### WORK ORDER
Across the entries below, how many lines contain the string "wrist"? Give only the count.
════
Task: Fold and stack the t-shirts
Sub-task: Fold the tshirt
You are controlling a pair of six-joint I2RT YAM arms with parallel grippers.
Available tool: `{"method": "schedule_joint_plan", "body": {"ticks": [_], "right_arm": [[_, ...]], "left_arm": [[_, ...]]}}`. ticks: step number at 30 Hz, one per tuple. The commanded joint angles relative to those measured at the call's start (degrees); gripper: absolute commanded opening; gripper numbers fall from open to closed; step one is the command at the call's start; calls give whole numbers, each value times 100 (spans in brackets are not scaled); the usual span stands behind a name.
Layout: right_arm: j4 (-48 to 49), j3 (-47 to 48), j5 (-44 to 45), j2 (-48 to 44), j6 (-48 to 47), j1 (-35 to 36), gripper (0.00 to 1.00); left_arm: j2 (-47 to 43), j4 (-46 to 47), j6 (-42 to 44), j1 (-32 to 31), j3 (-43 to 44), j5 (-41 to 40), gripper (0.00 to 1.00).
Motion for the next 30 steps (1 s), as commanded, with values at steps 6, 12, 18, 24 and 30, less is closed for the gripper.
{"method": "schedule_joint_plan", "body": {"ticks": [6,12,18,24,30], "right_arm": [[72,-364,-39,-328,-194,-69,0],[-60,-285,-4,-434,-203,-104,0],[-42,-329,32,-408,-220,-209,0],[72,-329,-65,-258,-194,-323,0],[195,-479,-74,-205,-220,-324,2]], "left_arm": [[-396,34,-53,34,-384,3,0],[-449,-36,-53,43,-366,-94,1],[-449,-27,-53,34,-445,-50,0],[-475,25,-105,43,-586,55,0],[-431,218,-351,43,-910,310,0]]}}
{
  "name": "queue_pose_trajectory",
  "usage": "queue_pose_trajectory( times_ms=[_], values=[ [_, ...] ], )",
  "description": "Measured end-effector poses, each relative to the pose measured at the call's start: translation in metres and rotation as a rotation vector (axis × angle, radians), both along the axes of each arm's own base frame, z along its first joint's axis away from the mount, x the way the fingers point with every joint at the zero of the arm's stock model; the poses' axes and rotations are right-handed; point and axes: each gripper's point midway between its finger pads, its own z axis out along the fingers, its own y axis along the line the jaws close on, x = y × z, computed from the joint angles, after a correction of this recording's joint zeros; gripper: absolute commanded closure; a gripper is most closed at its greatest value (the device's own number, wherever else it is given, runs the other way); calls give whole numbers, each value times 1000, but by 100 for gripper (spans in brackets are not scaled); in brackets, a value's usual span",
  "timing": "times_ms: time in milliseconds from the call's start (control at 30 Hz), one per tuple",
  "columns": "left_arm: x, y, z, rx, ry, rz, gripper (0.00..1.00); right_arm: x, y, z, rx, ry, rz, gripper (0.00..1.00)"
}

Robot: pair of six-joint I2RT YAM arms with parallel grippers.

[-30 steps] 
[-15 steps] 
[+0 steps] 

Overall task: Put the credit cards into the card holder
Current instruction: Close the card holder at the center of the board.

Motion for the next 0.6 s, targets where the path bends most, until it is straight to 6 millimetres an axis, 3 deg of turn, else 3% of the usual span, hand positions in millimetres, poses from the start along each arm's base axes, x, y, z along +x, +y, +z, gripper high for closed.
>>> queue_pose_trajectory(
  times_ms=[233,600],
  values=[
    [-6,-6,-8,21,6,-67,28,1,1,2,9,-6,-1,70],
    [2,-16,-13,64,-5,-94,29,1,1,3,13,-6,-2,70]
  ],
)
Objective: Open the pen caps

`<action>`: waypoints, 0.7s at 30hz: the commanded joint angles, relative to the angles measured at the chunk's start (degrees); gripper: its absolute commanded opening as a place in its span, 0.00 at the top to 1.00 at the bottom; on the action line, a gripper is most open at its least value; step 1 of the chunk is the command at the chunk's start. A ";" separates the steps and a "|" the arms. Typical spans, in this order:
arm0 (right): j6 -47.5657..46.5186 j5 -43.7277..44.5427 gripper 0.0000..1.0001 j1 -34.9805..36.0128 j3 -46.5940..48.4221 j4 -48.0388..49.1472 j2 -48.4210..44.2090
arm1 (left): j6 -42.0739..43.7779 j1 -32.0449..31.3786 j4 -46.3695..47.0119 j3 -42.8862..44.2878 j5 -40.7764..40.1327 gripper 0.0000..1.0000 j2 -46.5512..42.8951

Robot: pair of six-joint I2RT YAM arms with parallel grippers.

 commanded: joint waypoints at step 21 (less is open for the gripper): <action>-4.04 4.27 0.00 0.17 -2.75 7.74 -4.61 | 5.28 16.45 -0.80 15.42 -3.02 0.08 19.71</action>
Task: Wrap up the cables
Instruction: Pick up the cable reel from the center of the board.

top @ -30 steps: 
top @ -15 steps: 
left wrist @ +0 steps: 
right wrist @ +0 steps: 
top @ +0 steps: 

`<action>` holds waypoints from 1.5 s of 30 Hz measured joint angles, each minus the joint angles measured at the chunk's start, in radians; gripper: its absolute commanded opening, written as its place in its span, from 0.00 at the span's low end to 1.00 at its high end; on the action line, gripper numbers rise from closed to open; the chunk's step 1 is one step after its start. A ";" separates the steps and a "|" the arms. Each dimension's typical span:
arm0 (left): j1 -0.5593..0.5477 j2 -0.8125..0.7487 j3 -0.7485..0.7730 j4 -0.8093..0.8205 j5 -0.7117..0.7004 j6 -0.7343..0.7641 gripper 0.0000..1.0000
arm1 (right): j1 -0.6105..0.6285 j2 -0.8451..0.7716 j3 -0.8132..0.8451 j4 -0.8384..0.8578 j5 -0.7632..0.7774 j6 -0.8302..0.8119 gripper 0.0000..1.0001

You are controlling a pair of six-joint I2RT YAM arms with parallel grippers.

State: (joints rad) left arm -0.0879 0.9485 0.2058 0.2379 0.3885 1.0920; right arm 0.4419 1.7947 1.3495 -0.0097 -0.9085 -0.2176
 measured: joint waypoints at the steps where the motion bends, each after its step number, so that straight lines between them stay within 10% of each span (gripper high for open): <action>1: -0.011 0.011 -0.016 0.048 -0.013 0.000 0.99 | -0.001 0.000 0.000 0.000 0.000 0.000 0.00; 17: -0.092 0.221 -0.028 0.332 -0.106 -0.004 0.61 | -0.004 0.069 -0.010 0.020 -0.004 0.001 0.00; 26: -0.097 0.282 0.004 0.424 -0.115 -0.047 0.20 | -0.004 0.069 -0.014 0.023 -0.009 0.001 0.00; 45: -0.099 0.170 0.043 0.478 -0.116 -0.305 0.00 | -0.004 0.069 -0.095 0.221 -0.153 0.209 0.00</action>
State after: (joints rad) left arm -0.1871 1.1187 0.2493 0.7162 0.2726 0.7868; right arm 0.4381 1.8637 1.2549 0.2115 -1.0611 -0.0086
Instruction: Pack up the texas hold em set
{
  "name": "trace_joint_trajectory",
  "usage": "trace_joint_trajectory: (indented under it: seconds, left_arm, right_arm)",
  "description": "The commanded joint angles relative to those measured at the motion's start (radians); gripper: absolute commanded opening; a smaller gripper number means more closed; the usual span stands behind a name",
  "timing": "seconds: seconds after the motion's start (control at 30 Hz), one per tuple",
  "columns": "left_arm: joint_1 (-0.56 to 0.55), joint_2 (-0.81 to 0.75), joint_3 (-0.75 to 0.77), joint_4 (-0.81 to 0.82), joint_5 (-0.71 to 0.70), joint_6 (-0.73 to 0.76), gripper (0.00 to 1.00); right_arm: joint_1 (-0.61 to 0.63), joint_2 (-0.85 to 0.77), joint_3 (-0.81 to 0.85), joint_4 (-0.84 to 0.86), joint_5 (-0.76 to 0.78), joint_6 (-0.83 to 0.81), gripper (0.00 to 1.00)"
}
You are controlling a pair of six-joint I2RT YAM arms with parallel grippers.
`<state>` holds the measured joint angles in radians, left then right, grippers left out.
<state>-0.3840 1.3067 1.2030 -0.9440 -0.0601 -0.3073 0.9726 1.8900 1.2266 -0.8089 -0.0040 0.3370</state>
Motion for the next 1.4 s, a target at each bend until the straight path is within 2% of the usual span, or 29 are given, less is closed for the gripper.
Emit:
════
### EXERCISE RESULT
2